Would you return all of this data exactly, leaving nothing out?

------ Available data ------

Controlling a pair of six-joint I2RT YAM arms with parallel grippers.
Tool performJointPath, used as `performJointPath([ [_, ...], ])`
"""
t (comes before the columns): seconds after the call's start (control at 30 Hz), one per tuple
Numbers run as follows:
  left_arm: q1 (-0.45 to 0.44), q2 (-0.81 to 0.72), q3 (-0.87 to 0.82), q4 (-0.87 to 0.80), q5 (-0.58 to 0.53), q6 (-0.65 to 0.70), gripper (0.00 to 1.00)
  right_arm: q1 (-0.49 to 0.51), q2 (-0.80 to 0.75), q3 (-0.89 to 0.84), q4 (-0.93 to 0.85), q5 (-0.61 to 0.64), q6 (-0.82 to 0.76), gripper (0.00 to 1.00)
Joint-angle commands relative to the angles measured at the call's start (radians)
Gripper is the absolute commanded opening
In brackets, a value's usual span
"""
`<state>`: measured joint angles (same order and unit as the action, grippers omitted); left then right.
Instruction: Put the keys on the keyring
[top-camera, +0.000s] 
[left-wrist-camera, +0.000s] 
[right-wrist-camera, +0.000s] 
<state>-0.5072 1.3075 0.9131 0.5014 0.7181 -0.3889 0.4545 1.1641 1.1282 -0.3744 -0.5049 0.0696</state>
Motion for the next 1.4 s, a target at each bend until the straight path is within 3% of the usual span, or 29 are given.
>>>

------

__Response to this exercise__.
Controlling a pair of six-joint I2RT YAM arms with parallel grippers.
Tool performJointPath, used as `performJointPath([ [_, ...], ])`
"""
t (comes before the columns): seconds after the call's start (control at 30 Hz), one per tuple
Numbers run as follows:
  left_arm: q1 (-0.45 to 0.44), q2 (-0.81 to 0.72), q3 (-0.87 to 0.82), q4 (-0.87 to 0.80), q5 (-0.58 to 0.53), q6 (-0.65 to 0.70), gripper (0.00 to 1.00)
  right_arm: q1 (-0.49 to 0.51), q2 (-0.80 to 0.75), q3 (-0.89 to 0.84), q4 (-0.93 to 0.85), q5 (-0.61 to 0.64), q6 (-0.82 to 0.76), gripper (0.00 to 1.00)
Joint-angle commands relative to the angles measured at the call's start (radians)
Gripper is the absolute commanded opening
In brackets, a value's usual span
"""
`<state>`: measured joint angles (same order and unit as the action, grippers omitted); left then right.
Instruction: Put the keys on the keyring
[top-camera, +0.000s] 
[left-wrist-camera, +0.000s] 
[right-wrist-camera, +0.000s] 
<state>-0.5072 1.3075 0.9131 0.5014 0.7181 -0.3889 0.4545 1.1641 1.1282 -0.3744 -0.5049 0.0696</state>
Motion for the next 1.4 s, a target at each bend until the straight path is within 3% of the usual span, or 29 are given.
>>>

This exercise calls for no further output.